With cancer bioinformatics colleagues we have also participated in the TCGA Pan-Cancer Atlas Project, and recently published our systematic analysis of DNA damage repair pathway alterations in 33 different cancer types that included genomic data from 9,125 patients. Our Cell Reports manuscript of this project is included in our 2018 Publications listing.
DNA Replication Dynamics
We developed and popularized microfluidic-assisted replication track analysis (or maRTA) technology to analyze DNA replication dynamics in human cells. Our maRTA protocols allow replicating DNA molecules - visualized as 'tracks' – to be labeled in vivo under physiologic conditions, then easily visualized and measured to reveal replication dynamics and the repair of DNA breaks in vivo at the single molecule level. This powerful technology is being used by ever-larger numbers of investigators interested in high resolution analyses to probe mechanistic details of DNA replication, fork protection and repair, and how genetic, environmental and pharmacologic perturbations alter these processes in human normal and cancer cells.
See colleague Julia Sidorova's detailed guides to the use of maRTA to analyze DNA replication (Nature Protocols 2009) and DNA repair (Methods 2016). This technology now forms the core platform for work in Julia’s new position and lab.

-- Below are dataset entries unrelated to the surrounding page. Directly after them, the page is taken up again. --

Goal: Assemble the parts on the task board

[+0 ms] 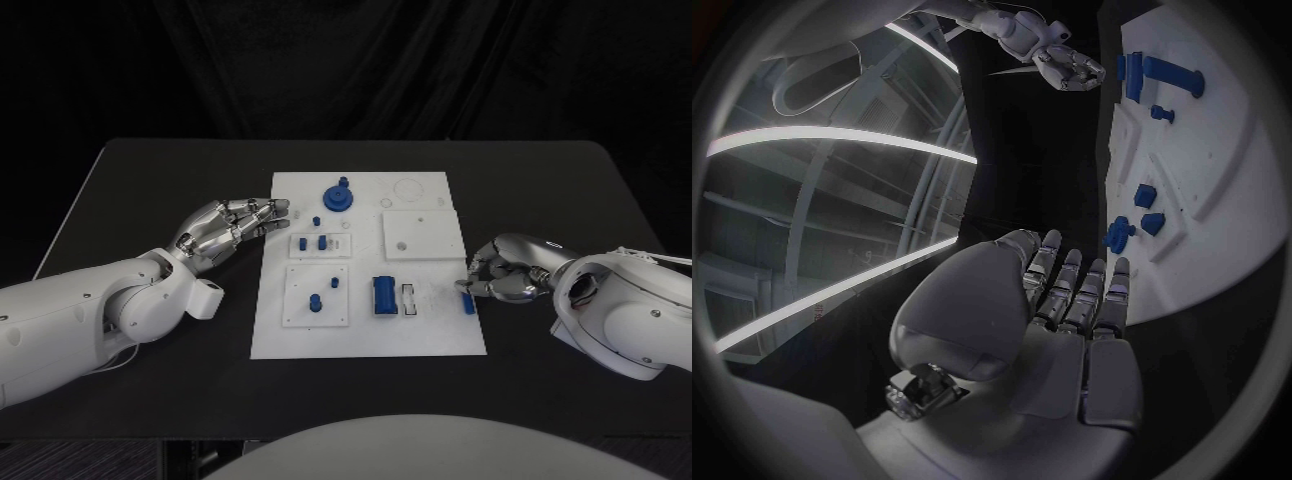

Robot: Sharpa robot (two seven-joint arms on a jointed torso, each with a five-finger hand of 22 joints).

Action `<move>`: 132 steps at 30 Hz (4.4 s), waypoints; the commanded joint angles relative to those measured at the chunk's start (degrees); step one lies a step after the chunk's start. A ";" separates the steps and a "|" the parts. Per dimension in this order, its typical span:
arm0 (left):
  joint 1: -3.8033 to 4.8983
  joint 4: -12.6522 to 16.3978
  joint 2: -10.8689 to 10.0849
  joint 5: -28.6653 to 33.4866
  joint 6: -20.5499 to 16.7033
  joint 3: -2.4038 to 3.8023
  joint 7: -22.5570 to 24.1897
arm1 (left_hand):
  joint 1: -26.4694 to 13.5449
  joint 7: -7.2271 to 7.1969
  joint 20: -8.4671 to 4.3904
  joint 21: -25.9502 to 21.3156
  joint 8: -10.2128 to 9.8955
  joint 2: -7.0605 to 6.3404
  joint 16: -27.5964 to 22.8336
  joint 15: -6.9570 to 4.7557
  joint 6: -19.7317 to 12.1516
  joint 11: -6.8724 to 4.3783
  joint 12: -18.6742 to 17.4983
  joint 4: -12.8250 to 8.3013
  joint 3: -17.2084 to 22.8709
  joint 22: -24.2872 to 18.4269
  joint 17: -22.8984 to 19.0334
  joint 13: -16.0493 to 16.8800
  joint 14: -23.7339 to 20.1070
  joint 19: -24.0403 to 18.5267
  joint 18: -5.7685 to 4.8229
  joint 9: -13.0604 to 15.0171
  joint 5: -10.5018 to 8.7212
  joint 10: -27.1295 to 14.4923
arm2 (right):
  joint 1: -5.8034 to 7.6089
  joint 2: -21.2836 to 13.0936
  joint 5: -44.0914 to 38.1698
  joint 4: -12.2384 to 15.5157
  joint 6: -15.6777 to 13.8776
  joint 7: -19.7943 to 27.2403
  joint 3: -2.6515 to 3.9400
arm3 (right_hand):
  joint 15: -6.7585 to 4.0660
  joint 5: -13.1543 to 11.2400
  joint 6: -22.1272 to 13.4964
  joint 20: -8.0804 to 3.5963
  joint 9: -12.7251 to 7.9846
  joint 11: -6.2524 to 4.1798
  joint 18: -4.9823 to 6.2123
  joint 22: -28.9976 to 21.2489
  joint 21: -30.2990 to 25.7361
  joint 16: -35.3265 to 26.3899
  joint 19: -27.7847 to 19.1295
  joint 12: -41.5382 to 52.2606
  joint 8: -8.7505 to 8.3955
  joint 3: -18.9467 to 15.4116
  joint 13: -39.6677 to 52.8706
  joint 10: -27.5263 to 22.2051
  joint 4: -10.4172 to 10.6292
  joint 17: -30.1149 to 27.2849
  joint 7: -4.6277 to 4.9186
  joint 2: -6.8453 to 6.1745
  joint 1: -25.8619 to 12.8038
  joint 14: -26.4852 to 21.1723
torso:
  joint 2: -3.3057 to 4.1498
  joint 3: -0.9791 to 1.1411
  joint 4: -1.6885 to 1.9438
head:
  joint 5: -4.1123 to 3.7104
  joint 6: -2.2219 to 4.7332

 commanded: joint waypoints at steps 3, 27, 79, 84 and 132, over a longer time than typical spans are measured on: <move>-0.10 0.25 0.19 0.15 -0.29 0.04 1.10 | -0.44 0.14 0.10 0.23 0.27 -0.03 0.28 0.24 0.18 0.11 0.32 0.12 0.34 0.08 0.06 0.05 0.26 0.39 -0.70 0.07 0.22 0.23 | -0.03 0.04 -6.29 -0.44 0.65 -5.36 -0.01 | 0.39 0.10 0.05 0.29 -0.08 0.28 0.79 10.48 0.17 0.12 1.97 0.16 -0.25 0.28 15.10 5.97 0.01 1.36 0.21 0.04 0.49 3.66 | -0.08 -0.10 -0.02 | -0.12 -0.01; -0.10 -0.22 0.59 0.15 0.22 0.04 0.95 | -0.52 0.17 0.09 0.23 0.31 -0.18 0.29 0.22 0.23 0.11 0.30 0.11 0.48 -0.11 0.05 0.04 0.23 0.36 -0.70 0.08 0.17 0.27 | -0.14 3.02 -6.88 -2.57 6.02 -7.96 -0.01 | 0.66 -7.35 0.29 0.49 -0.91 0.63 0.62 10.70 1.02 0.61 2.28 0.16 -0.46 -0.58 15.10 5.97 2.45 2.05 0.63 0.36 -0.86 3.82 | 0.01 0.03 0.04 | -0.24 -0.01; -0.95 -0.72 0.69 0.14 1.31 0.04 0.56 | -0.66 0.25 0.08 0.19 0.29 -0.11 0.32 0.23 0.15 0.39 0.45 0.20 0.80 -0.29 0.03 0.06 0.16 0.29 -0.73 0.05 0.12 0.45 | -3.34 8.56 0.08 -4.92 1.55 -1.81 0.02 | 1.16 -0.87 3.30 0.87 -8.00 1.21 0.63 10.68 1.15 0.32 2.15 0.16 -5.45 15.86 15.10 5.97 -9.98 0.99 1.43 -2.36 10.43 3.58 | -0.05 0.03 0.08 | -0.10 -0.01; -1.01 -0.80 0.67 0.14 1.33 0.04 0.54 | -0.73 0.30 0.08 0.18 0.30 -0.10 0.36 0.20 0.16 0.59 0.60 0.23 0.98 -0.32 0.03 0.08 0.15 0.29 -0.72 0.05 0.12 0.64 | -3.36 8.57 9.21 -4.81 -3.93 3.60 0.02 | 1.22 0.41 2.65 1.00 -6.75 1.26 0.60 10.75 1.42 0.53 2.23 0.16 -4.08 19.64 15.10 5.97 -11.42 1.27 1.46 -3.27 7.94 3.66 | -0.02 0.01 0.03 | -0.03 -0.01; -1.35 -0.98 0.93 0.14 1.58 0.05 0.36 | -0.78 0.37 0.06 0.16 0.34 -0.14 0.39 0.14 0.19 0.77 0.69 0.19 1.27 -0.39 0.03 0.10 0.11 0.28 -0.70 0.06 0.16 0.80 | -4.27 12.62 23.04 -7.45 -5.19 7.02 0.04 | 1.15 -8.88 0.28 0.93 -6.74 1.23 0.57 10.75 2.08 0.88 2.31 0.16 -3.49 20.17 15.10 5.97 -7.40 0.63 1.33 -2.72 -4.39 3.64 | -0.07 0.00 0.14 | -0.16 -0.01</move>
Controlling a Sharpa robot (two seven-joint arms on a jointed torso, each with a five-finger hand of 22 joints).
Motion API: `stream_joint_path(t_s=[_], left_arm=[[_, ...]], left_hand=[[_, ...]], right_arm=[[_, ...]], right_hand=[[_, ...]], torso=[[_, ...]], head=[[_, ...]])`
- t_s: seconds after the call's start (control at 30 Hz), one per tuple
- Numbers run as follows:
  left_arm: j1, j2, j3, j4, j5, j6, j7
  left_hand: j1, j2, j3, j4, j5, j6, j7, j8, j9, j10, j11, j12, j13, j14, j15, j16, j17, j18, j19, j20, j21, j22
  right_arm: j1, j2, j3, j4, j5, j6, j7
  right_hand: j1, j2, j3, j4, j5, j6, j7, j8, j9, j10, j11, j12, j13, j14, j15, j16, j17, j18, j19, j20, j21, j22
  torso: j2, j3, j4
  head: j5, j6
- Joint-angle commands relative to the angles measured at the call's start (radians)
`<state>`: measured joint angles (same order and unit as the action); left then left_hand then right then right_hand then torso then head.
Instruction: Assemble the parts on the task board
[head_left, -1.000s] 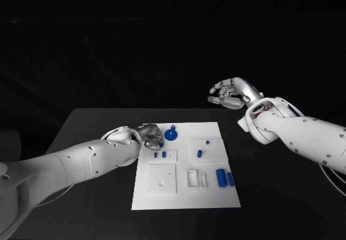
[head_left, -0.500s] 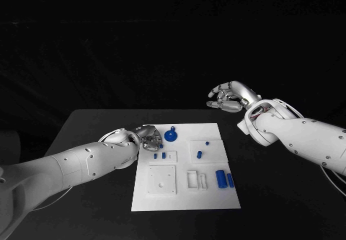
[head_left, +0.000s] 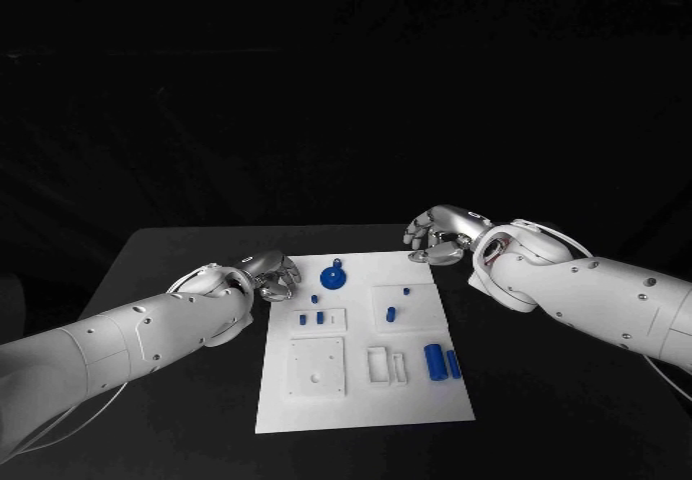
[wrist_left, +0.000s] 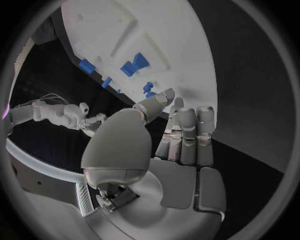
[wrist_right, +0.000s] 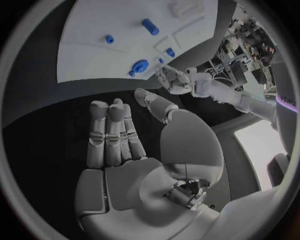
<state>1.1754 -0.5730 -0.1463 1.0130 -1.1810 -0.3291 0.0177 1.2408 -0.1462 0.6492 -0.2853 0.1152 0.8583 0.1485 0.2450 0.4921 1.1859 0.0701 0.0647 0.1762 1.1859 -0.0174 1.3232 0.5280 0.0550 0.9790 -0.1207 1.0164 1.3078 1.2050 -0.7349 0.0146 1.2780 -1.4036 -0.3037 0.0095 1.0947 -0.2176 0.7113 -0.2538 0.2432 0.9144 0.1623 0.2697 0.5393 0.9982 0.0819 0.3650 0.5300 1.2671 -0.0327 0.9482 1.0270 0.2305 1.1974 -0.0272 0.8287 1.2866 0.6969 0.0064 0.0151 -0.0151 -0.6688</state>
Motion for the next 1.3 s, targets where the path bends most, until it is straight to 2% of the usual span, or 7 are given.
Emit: stream_joint_path(t_s=[0.03,0.2,0.4,0.7,0.83,1.03,1.3], left_arm=[[0.007,-0.018,0.013,0.023,0.114,-0.063,0.062],[0.023,-0.056,0.023,0.070,0.231,-0.090,0.121],[0.044,-0.116,0.042,0.162,0.425,-0.093,0.195],[0.052,-0.164,0.044,0.256,0.635,-0.077,0.233],[0.052,-0.167,0.044,0.273,0.681,-0.067,0.244],[0.052,-0.169,0.044,0.290,0.749,-0.056,0.277],[0.052,-0.171,0.044,0.299,0.774,-0.052,0.292]], left_hand=[[0.011,-0.003,0.007,-0.001,0.004,-0.003,0.003,0.007,-0.001,-0.037,0.033,0.001,-0.002,-0.003,0.006,-0.007,-0.001,0.096,-0.003,0.008,-0.007,0.009],[-0.001,-0.002,0.016,0.003,0.018,0.010,0.020,0.020,0.001,-0.032,0.036,0.005,-0.006,-0.047,0.009,-0.050,-0.021,0.089,-0.036,0.017,-0.034,0.001],[-0.041,-0.005,0.023,0.009,0.003,0.004,0.020,0.030,0.000,-0.032,0.046,0.007,-0.013,-0.135,0.021,-0.197,-0.090,0.053,-0.133,0.039,-0.136,-0.041],[-0.075,-0.003,0.008,0.015,-0.007,-0.007,0.021,0.049,0.001,-0.028,0.064,0.009,-0.023,-0.213,0.051,-0.432,-0.179,-0.001,-0.231,0.059,-0.274,-0.101],[-0.075,0.001,0.003,0.015,-0.007,-0.011,0.021,0.054,0.000,-0.028,0.066,0.009,-0.026,-0.214,0.060,-0.485,-0.190,-0.010,-0.245,0.065,-0.299,-0.108],[-0.080,0.007,-0.003,0.017,-0.007,-0.013,0.022,0.059,-0.001,-0.031,0.068,0.008,-0.030,-0.217,0.069,-0.529,-0.192,-0.015,-0.256,0.072,-0.320,-0.112],[-0.086,0.010,-0.009,0.019,-0.009,-0.014,0.023,0.064,-0.004,-0.034,0.070,0.008,-0.034,-0.224,0.079,-0.566,-0.190,-0.016,-0.268,0.082,-0.339,-0.113]], right_arm=[[-0.005,0.004,-0.007,-0.001,-0.204,0.079,-0.041],[-0.013,0.009,-0.020,-0.002,-0.273,0.088,-0.063],[-0.025,0.025,-0.037,-0.014,-0.321,0.075,-0.091],[-0.043,0.062,-0.051,-0.045,-0.371,0.044,-0.136],[-0.049,0.078,-0.054,-0.062,-0.378,0.048,-0.141],[-0.060,0.101,-0.075,-0.087,-0.378,0.061,-0.140],[-0.070,0.120,-0.077,-0.111,-0.382,0.060,-0.138]], right_hand=[[0.011,-0.003,0.015,0.001,-0.023,0.006,-0.005,0.005,-0.003,0.036,0.000,-0.055,-0.050,0.013,0.002,0.012,0.009,0.031,0.015,-0.008,0.010,0.012],[0.020,-0.017,0.038,0.008,-0.061,0.012,-0.008,0.009,-0.006,0.061,0.004,-0.109,-0.099,0.016,0.005,0.015,0.013,0.031,0.021,-0.009,0.012,0.019],[0.020,-0.029,0.049,0.021,-0.085,0.014,-0.008,0.009,-0.011,0.080,0.007,-0.147,-0.137,0.018,0.008,0.015,0.015,0.031,0.025,-0.006,0.010,0.024],[0.030,-0.045,0.076,0.045,-0.125,0.013,-0.007,0.007,-0.020,0.104,0.009,-0.186,-0.178,0.020,0.011,0.013,0.015,0.031,0.031,-0.005,0.002,0.027],[0.033,-0.048,0.084,0.052,-0.132,0.013,-0.007,0.007,-0.022,0.109,0.010,-0.194,-0.187,0.021,0.011,0.013,0.015,0.031,0.033,-0.005,0.001,0.028],[0.032,-0.049,0.086,0.055,-0.135,0.013,-0.006,0.007,-0.023,0.111,0.010,-0.199,-0.192,0.022,0.011,0.013,0.015,0.031,0.035,-0.004,0.001,0.029],[0.033,-0.046,0.089,0.058,-0.137,0.014,-0.007,0.008,-0.024,0.115,0.010,-0.202,-0.196,0.023,0.011,0.014,0.016,0.031,0.036,-0.004,0.000,0.029]], torso=[[0.000,0.0010,0.0014],[-0.001,0.0014,0.0012],[-0.001,0.0012,0.0015],[0.001,-0.0007,0.0000],[0.001,-0.0017,0.0006],[0.002,-0.0027,0.0010],[0.002,-0.0022,-0.0005]], head=[[-0.005,0.002],[-0.006,0.005],[-0.007,0.010],[-0.009,0.013],[-0.011,0.012],[-0.013,0.007],[-0.011,0.004]])
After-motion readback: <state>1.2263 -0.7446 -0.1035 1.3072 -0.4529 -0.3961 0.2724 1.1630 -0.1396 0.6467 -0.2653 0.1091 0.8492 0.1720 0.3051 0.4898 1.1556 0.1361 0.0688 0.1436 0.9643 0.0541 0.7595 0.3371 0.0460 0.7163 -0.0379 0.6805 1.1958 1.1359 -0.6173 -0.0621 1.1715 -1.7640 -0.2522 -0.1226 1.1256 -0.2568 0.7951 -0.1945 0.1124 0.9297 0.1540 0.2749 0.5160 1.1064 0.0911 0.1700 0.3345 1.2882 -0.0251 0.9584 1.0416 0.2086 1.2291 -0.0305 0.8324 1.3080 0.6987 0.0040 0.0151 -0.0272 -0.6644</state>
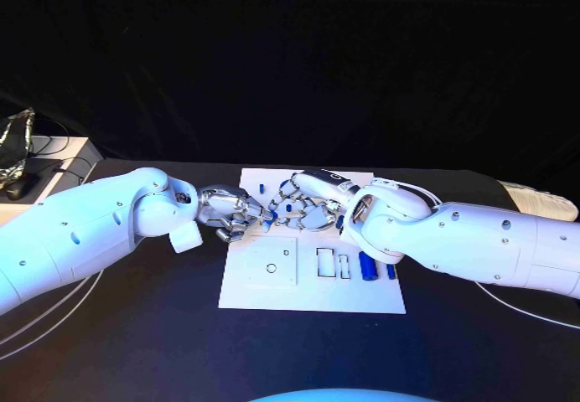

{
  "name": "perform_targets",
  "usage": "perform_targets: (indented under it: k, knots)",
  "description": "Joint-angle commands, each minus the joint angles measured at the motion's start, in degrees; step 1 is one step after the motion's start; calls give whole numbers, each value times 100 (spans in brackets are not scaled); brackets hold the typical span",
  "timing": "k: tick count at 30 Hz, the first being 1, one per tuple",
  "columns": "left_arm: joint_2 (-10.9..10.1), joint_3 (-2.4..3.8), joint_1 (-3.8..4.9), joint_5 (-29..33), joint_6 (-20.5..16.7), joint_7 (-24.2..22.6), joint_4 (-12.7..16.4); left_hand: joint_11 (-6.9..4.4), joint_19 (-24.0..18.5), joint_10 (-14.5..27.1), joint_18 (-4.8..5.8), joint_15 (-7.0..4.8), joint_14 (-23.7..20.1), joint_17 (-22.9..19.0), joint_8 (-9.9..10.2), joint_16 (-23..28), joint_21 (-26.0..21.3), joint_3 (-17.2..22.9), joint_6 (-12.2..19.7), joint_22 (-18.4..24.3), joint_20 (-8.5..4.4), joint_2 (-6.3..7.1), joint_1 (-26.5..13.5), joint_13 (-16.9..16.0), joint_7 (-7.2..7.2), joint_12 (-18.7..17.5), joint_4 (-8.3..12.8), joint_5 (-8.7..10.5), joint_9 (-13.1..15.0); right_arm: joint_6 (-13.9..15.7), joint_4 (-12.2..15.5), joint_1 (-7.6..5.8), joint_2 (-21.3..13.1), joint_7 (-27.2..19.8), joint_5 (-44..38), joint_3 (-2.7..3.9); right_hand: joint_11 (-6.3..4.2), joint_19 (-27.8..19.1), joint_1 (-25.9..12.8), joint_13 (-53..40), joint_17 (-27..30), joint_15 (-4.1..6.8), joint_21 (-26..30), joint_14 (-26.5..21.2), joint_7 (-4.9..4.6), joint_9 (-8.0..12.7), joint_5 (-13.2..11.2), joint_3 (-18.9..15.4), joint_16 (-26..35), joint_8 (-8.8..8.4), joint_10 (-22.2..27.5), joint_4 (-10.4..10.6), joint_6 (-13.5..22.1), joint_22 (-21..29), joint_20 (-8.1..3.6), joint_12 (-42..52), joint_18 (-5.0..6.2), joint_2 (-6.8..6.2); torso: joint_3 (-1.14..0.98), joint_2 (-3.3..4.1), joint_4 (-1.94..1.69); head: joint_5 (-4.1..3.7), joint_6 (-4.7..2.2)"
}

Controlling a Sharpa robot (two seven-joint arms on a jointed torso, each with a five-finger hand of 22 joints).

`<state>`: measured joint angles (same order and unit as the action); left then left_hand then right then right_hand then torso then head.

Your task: Assemble the parts on the task board

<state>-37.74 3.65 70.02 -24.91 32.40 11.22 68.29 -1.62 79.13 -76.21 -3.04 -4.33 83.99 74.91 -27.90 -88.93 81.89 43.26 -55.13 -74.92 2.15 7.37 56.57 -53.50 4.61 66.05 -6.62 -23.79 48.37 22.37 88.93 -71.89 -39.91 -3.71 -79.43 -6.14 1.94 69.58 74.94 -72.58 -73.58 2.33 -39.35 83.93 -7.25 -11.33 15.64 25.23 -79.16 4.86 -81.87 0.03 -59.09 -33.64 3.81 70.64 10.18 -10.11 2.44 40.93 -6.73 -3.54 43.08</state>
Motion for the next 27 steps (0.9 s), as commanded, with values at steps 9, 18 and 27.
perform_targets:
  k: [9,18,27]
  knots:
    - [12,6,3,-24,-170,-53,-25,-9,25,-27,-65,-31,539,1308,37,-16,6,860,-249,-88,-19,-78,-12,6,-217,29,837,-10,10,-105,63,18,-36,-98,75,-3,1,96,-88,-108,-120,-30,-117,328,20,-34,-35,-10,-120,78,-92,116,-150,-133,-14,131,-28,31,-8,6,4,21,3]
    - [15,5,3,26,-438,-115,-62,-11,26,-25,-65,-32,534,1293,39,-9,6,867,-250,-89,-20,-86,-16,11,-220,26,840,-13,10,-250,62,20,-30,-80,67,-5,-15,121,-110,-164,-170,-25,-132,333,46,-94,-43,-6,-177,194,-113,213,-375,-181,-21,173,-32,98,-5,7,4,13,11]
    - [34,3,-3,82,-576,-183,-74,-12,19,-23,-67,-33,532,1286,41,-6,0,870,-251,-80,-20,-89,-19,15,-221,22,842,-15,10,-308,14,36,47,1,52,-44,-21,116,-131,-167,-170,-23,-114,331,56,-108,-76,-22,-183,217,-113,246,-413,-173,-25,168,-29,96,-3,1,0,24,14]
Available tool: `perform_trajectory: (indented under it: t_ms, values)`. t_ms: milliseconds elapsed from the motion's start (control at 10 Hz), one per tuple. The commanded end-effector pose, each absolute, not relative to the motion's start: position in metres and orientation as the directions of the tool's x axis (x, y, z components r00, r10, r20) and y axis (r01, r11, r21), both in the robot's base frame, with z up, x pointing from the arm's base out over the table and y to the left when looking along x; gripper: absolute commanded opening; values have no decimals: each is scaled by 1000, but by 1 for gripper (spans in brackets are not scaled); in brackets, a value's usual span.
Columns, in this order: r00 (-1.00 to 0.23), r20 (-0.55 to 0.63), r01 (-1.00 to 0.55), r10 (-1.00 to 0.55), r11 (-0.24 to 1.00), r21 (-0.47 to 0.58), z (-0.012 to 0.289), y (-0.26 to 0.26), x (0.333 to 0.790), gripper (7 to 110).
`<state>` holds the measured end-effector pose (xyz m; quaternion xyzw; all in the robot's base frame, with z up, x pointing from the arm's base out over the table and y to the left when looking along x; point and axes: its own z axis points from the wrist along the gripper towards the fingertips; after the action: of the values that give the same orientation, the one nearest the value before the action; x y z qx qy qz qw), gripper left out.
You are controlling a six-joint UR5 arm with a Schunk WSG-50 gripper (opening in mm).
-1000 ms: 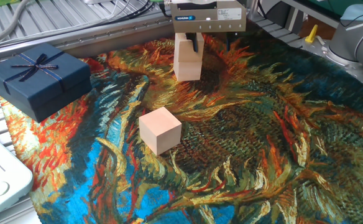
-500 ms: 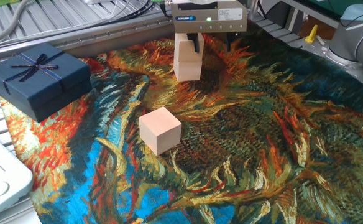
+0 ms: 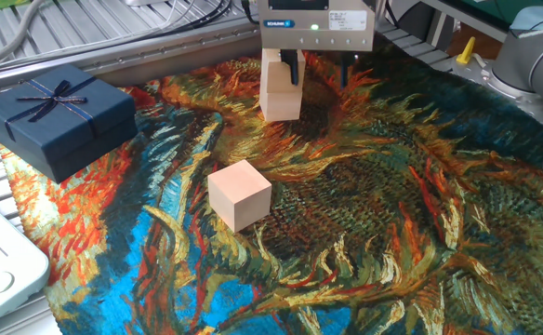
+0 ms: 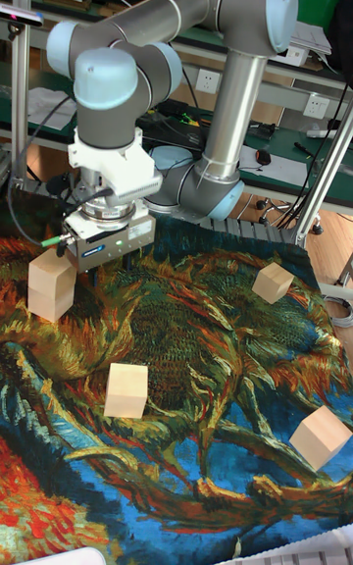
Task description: Stack the blocks in a vertical line of five
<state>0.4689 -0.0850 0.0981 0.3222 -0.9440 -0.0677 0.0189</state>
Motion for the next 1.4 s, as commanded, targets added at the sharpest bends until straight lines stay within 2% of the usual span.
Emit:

We developed homing endonucleases ('meganucleases') as genome engineering tools, and use these and derivatives of the TALENs and CRISPR/Cas9 nucleases for genome engineering on a daily basis. Projects have focused on site-specific DNA double strand break repair dynamics; targeted correction of heritable mutations; functional characterization of new human chromosomal 'safe harbor' sites; and germline genome engineering of Anopheles gambiae mosquitoes to interrupt malaria transmission as part of the Target Malaria Project.
Human Somatic Mutation
We maintain an active interest in human somatic mutation and genomic instability. In prior research we used the X-linked HPRT and ch.4-linked glycophorin-A (GPA) loci as targets to quantify mutation frequencies, rates and the molecular spectrum of somatic and germline mutations in human cells. The most useful of our HPRT protocols, publications and data can be found on our Publications and Links and Downloads page tabs.
Collaborative, open science is a powerful way to advance basic and disease-oriented research, and there is no better day job than to work with and learn from bright colleagues across a range of disciplines. Our interdisciplinary collaborative science efforts include our NCI-funded Program grant on cancer therapeutic response mechanisms; the research and education programs of the Fanconi Anemia Research Fund (FARF); The Cancer Genome Atlas Analysis Working Group on DNA Damage Response and Repair Pathways (TCGA-DDR); and Target Malaria, an international consortium developing gene drive approaches in Anopheles gambiae to suppress malaria transmission in Africa.